Fletcher’s mother Jane spoke of the agonising wait to see her son in action, after the race was postponed 24 hours due to low wind.
She told Good Morning Britain: “We were in the shaking position yesterday morning and then we had to stop shaking and then start shaking again this morning. I haven’t stopped! I’ve been blubbing all over the place, it’s amazing.”
And Bithell’s partner Katherine Kimber cracked open the champagne to celebrate at Parkstone Yacht Club in Poole, Dorset, telling Good Morning Britain: “It was just so tense right into the last second, it was just amazing to watch.”
Meanwhile, Scott finished fourth in his medal race to end the event on 45 points overall, just three points ahead of second place in a nail-biting finish.
The 34-year-old retained the title he won at Rio 2016, finishing ahead of Hungary’s Zsombor Berecz and Spain’s Joan Cardona Mendez.
Scott, from Huntingdon in Cambridgeshire, said: “I made it by the skin of my teeth, it was properly to the wire, it was really tight. I tried to stay relaxed but I’ve never been involved in a boat race as close as that.”
Scott’s father John described his pride as he and his wife Ros watched on at the National Sailing Academy in Weymouth, Dorset.
“I’m afraid I was up at 2.30am, I couldn’t sleep – but fortunately there was plenty on the telly, so I was watching all the sport, getting ready for this ride,” the 69-year-old told PA.
“I’m proud for him as much I’m proud of him… he’s shown his mettle by coming back into this boat, and after a really rocky first day, showing why he was defending Olympic champion.”
The couple spoke to their son via video call after his victory, when Mr Scott said his son told him ‘I’m relieved to see I didn’t give you a heart attack’.

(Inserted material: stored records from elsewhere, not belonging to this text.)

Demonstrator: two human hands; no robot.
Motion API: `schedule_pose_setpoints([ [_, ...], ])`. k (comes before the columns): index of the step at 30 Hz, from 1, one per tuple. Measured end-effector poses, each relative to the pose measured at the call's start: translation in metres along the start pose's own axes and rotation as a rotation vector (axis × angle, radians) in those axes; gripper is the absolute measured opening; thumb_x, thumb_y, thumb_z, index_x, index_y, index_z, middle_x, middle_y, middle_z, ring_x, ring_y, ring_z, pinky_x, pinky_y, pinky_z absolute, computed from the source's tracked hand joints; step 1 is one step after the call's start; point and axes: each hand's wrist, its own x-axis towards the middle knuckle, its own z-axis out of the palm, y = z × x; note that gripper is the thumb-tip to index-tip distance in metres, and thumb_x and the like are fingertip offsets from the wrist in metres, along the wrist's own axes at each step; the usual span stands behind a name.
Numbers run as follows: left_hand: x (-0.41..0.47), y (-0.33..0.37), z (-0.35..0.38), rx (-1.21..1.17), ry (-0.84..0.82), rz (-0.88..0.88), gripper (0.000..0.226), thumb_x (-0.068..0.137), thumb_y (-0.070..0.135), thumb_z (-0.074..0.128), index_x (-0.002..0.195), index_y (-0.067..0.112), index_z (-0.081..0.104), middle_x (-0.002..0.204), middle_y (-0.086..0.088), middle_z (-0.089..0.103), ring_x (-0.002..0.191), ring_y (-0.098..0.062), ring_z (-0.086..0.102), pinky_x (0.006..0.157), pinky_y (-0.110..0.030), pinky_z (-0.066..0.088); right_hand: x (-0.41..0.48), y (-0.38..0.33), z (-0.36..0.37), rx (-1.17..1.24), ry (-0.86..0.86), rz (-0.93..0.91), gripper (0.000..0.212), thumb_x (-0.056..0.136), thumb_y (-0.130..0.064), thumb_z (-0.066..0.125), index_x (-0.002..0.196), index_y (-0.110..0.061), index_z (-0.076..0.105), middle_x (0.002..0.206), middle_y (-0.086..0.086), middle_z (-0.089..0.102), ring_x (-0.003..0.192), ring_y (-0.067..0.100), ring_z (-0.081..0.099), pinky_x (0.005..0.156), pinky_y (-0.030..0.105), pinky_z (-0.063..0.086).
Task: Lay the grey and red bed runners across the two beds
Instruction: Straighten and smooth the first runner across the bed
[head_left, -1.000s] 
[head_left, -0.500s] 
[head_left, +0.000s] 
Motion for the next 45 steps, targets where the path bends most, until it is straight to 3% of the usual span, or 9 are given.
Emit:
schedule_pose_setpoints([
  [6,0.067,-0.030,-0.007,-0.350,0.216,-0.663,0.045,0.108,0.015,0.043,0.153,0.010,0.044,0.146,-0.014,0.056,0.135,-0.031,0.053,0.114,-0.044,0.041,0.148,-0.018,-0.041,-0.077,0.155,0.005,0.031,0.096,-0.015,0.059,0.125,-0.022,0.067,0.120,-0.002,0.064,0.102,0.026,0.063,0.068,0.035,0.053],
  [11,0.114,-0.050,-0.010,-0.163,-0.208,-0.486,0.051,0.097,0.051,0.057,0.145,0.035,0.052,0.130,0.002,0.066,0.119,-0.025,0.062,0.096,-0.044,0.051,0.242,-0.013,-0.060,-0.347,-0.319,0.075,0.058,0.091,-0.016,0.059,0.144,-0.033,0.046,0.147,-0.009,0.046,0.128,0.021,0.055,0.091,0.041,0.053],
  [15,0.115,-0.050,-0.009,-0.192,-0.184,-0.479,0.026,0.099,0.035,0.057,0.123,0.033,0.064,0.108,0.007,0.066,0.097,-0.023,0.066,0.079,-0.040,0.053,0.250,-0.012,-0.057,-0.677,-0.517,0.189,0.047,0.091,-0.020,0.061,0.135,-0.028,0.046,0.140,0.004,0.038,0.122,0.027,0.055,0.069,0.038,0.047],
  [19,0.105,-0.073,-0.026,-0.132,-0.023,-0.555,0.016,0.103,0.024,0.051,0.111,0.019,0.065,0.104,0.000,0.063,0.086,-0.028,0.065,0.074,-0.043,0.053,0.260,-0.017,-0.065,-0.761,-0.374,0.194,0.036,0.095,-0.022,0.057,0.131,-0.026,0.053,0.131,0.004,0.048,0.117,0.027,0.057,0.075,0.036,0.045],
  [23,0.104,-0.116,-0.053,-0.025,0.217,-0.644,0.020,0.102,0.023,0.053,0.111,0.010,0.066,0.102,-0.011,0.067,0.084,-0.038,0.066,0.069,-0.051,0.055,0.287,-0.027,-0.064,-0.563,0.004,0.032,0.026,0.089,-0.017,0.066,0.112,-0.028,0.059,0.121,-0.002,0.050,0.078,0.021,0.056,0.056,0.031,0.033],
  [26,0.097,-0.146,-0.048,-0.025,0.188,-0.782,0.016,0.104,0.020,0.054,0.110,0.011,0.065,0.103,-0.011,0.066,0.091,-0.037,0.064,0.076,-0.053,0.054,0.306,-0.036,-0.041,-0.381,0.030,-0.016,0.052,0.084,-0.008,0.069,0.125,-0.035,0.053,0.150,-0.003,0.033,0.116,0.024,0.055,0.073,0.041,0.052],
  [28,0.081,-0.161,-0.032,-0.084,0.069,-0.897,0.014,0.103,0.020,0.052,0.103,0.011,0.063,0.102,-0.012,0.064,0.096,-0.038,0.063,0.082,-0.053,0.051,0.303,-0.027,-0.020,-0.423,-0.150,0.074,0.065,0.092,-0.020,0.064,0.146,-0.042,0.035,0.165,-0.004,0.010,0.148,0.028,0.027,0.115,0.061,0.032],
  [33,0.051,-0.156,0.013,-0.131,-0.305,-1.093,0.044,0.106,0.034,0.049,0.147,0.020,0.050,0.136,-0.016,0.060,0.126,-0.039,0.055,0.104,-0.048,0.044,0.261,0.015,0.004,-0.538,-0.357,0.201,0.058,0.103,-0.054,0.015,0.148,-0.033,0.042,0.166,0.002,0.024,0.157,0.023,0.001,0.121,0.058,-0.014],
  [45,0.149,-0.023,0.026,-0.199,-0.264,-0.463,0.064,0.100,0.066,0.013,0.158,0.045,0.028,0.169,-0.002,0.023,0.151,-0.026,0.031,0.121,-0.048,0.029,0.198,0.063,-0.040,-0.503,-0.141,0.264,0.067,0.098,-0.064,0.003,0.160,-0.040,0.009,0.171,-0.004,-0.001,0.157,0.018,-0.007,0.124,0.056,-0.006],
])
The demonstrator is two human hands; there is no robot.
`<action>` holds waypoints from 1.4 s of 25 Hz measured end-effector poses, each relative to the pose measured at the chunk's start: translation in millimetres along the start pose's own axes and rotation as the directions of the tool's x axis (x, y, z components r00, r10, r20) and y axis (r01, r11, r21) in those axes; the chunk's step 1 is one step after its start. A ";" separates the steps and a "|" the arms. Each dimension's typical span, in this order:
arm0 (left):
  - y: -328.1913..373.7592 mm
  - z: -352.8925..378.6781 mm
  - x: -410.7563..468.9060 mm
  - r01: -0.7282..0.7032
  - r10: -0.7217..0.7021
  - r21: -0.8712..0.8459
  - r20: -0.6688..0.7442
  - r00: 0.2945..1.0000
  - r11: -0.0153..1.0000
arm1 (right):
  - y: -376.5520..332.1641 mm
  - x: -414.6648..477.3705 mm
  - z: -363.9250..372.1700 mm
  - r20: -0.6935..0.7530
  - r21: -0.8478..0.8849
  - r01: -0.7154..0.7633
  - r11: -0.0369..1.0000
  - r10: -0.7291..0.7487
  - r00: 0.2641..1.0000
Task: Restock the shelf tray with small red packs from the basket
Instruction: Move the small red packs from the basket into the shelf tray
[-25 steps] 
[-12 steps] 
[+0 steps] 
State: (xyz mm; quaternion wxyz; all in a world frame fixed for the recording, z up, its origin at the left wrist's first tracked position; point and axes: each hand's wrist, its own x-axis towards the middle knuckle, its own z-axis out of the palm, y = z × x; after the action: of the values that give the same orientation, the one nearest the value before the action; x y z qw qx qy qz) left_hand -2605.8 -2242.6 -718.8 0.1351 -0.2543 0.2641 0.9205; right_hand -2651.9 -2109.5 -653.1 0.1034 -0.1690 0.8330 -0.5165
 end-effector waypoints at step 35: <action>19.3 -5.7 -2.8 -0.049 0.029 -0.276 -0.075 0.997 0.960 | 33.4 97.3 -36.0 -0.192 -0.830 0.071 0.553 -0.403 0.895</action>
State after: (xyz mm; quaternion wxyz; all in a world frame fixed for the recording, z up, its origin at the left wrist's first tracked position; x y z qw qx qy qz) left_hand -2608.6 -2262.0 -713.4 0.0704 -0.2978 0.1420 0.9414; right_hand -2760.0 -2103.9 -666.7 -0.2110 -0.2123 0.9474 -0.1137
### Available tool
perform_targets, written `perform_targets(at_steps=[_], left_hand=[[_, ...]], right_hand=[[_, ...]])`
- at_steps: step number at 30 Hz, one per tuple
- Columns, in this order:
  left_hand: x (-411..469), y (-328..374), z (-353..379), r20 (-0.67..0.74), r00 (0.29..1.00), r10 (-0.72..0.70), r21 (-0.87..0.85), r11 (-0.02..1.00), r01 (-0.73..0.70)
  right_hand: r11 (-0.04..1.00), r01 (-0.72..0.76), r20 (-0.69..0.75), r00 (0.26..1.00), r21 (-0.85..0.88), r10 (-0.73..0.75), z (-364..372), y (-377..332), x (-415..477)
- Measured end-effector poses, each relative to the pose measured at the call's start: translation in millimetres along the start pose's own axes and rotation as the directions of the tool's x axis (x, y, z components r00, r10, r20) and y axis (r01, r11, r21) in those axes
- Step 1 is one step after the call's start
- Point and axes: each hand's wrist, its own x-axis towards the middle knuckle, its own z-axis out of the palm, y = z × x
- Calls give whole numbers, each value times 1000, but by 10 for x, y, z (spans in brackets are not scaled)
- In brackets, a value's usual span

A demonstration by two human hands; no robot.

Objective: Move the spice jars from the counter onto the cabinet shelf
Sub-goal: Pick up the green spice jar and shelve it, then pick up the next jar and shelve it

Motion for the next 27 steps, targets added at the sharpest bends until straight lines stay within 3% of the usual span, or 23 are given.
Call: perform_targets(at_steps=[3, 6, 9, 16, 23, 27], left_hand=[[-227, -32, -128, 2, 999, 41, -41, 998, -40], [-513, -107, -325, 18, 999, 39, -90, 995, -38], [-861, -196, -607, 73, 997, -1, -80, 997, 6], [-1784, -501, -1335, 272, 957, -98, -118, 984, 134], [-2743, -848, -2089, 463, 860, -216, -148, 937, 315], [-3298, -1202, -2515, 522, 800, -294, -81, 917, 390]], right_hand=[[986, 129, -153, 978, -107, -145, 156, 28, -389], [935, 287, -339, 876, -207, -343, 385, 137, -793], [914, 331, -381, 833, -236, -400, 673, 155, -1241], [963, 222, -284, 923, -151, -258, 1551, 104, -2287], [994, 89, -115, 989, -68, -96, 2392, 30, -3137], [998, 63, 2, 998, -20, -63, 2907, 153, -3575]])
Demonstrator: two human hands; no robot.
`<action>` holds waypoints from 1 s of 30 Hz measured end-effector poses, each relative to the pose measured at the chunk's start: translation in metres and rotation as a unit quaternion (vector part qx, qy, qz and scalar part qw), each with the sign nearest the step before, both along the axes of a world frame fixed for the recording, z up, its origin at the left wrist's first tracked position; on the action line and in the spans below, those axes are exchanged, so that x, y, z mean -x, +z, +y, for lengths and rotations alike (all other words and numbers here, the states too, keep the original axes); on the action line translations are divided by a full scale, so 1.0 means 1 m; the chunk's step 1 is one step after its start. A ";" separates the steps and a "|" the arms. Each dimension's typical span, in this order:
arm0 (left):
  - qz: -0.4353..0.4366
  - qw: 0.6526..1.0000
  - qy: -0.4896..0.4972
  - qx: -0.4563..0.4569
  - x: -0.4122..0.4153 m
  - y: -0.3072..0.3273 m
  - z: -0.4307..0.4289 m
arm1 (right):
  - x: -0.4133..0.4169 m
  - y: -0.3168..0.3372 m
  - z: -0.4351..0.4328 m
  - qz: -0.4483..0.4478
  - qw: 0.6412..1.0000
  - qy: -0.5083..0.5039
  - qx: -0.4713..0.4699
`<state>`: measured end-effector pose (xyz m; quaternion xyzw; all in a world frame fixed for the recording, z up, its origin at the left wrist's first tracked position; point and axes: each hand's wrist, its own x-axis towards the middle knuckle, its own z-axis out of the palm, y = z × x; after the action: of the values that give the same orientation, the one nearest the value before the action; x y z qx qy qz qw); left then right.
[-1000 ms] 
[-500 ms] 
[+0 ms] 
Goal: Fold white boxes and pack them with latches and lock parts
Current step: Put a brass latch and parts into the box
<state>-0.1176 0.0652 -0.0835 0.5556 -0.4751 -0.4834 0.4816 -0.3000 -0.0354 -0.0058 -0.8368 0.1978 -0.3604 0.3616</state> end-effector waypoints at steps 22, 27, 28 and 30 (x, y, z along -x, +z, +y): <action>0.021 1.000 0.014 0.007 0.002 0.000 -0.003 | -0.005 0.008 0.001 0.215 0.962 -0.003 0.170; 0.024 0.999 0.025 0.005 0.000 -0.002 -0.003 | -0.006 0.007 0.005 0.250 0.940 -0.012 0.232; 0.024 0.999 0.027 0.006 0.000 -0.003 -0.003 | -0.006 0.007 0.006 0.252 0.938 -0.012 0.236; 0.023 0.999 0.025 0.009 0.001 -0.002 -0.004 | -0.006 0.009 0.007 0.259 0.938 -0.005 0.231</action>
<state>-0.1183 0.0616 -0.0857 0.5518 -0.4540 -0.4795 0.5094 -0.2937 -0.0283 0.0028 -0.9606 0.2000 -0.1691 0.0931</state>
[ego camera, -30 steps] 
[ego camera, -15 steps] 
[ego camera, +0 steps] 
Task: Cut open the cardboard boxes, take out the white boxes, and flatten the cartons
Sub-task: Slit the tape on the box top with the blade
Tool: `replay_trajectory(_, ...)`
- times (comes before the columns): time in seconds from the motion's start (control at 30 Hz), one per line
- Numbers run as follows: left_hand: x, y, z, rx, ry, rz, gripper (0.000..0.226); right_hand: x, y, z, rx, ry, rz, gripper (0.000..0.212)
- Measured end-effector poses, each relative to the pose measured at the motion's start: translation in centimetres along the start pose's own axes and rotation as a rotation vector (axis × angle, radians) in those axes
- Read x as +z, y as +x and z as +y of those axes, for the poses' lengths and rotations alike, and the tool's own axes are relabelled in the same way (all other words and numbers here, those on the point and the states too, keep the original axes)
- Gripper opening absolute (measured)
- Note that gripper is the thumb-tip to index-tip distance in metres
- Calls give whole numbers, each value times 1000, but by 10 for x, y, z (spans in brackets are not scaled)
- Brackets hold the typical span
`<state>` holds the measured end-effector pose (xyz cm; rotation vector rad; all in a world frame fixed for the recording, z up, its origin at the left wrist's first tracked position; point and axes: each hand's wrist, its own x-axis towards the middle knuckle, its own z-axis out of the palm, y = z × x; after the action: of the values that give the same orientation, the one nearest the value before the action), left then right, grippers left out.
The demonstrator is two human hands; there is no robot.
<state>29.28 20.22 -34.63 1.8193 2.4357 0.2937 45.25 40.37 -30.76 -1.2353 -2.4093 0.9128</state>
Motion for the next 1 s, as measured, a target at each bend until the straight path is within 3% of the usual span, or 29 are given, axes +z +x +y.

The wins at Japan’s Enoshima Yacht Harbour took Britain’s gold medal haul to 13.
There was also a silver for Olympic debutants John Gimson and Anna Burnet in the mixed Nacra 17 class, who finished in fifth in the medal race to stay in second place behind Italians Ruggero Tita and Caterina Banti.
Burnet’s mother Louise Burnet, from Shandon, Gare Loch, in Argyll and Bute, Scotland, said she was “completely over the moon” after the “awesome result”.
Mrs Burnet told PA: “We would never ever have dreamed of this happening.“I’m a very proud mum.”
Prime Minister Boris Johnson hailed the display on the water as a “brilliant performance”.
Brilliant performance from @TeamGB, sailing away with two gold medals and a silver.
#TeamGB #Tokyo2020 https://t.co/Edxtu8xArP
Elsewhere, Great Britain struck silver in the velodrome, with cyclist Jason Kenny equalling Sir Bradley Wiggins’ record medal tally of eight.
He missed the first of his three chances to move clear of Sir Chris Hoy’s Olympic gold medal tally as Team GB came second in the men’s team sprint, while his wife Laura Kenny and the women’s team pursuit squad also had to settle for silver.
And there was another medal in the pool as Harrogate’s Jack Laugher, 26, bagged the third Olympic medal of his diving career with bronze in the men’s 3m springboard final at the Tokyo Aquatics Centre.